Activity:
Go through the listing and transcribe each line exactly.
********************
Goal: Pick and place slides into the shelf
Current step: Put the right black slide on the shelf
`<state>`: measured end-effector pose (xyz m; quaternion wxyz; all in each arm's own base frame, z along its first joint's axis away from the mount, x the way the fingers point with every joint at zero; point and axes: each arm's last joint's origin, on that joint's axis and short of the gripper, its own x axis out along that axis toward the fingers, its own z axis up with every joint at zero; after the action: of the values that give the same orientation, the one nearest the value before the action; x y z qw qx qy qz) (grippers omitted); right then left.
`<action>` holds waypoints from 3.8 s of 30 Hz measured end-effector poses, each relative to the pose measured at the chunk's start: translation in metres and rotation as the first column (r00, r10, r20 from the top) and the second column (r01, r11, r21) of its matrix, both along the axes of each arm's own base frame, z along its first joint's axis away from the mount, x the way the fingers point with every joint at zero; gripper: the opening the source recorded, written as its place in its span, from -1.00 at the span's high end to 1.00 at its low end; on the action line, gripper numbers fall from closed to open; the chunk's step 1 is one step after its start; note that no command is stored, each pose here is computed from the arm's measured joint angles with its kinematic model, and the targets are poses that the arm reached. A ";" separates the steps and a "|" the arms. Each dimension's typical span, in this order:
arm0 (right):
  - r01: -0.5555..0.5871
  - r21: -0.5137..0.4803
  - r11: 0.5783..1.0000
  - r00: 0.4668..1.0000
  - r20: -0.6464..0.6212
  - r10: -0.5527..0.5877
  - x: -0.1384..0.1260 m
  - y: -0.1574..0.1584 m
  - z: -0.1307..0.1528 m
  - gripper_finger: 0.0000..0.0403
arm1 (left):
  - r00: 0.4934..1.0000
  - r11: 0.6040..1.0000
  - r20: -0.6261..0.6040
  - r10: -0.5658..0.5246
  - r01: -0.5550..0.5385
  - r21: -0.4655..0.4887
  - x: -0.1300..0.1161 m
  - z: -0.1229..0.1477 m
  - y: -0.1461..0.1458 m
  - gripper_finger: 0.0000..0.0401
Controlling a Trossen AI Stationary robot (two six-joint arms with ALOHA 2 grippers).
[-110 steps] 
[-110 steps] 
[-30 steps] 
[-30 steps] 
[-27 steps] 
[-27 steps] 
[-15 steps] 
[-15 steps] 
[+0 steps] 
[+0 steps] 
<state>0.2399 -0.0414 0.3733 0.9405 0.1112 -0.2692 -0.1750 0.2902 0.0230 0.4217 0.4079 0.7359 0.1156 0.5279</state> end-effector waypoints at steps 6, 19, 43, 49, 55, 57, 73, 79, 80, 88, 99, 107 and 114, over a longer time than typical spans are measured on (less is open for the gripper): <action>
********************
Answer to the exercise:
Goal: Pick and place slides into the shelf
Current step: Put the right black slide on the shelf
`<state>`: measured end-effector pose (xyz m; quaternion wxyz; all in each arm's own base frame, z along its first joint's axis away from the mount, x the way the fingers point with every joint at zero; point and axes: each arm's last joint's origin, on that joint's axis and short of the gripper, its own x axis out along that axis toward the fingers, its own z axis up with every joint at zero; after the action: of the values that give the same orientation, the one nearest the value before the action; x y z qw qx qy qz) (grippers omitted); right then left.
`<action>` holds waypoints from 3.8 s of 30 Hz measured end-effector poses, each relative to the pose measured at the chunk's start: translation in metres and rotation as the first column (r00, r10, r20 from the top) and the second column (r01, r11, r21) of its matrix, both along the axes of each arm's own base frame, z along its first joint's axis away from the mount, x the way the fingers point with every joint at zero; gripper: the opening the source recorded, written as its place in its span, from -1.00 at the span's high end to 1.00 at its low end; on the action line, gripper numbers fall from closed to open; the chunk's step 1 is one step after its start; note that no command is stored, each pose here is computed from the arm's measured joint angles with its kinematic model, and the targets are poses that the arm reached. A ";" separates the steps and a "|" the arms. Each dimension's typical span, in this order:
arm0 (right):
  - r01: -0.5555..0.5871
  - r21: -0.5137..0.4803
  - r11: 0.5783..1.0000
  - r00: 0.4668..1.0000
  - r20: -0.6464..0.6212
  - r10: -0.5527..0.5877
  - x: -0.1384..0.1260 m
  - y: -0.1574..0.1584 m
  - z: -0.1307..0.1528 m
  - gripper_finger: 0.0000..0.0403
arm1 (left):
  - r00: 0.4934..1.0000
  - r11: 0.6040..1.0000
  - r20: -0.6261..0.6040
  - r10: -0.5658..0.5246
  - r01: -0.5550..0.5385
  - r21: -0.4655..0.4887
  - x: -0.1300..0.1161 m
  - z: -0.1229..0.1477 m
  - y: -0.1461..0.1458 m
  - gripper_finger: 0.0000..0.0401
Controlling a Trossen AI Stationary robot (two six-joint arms with ALOHA 2 grippers).
[-110 steps] 
[-110 steps] 
[-30 steps] 
[-30 steps] 
[-27 steps] 
[-27 steps] 
[-15 steps] 
[-15 steps] 
[+0 steps] 
[+0 steps] 
<state>0.2399 -0.0414 0.3733 0.9405 0.1112 -0.2692 -0.1750 0.2902 0.0230 0.4217 0.4079 0.7359 0.1156 0.5279</state> end-effector waypoints at steps 6, 19, 43, 49, 55, 57, 73, 79, 80, 88, 99, 107 and 114, over a longer time than typical spans are measured on (less is open for the gripper): <action>

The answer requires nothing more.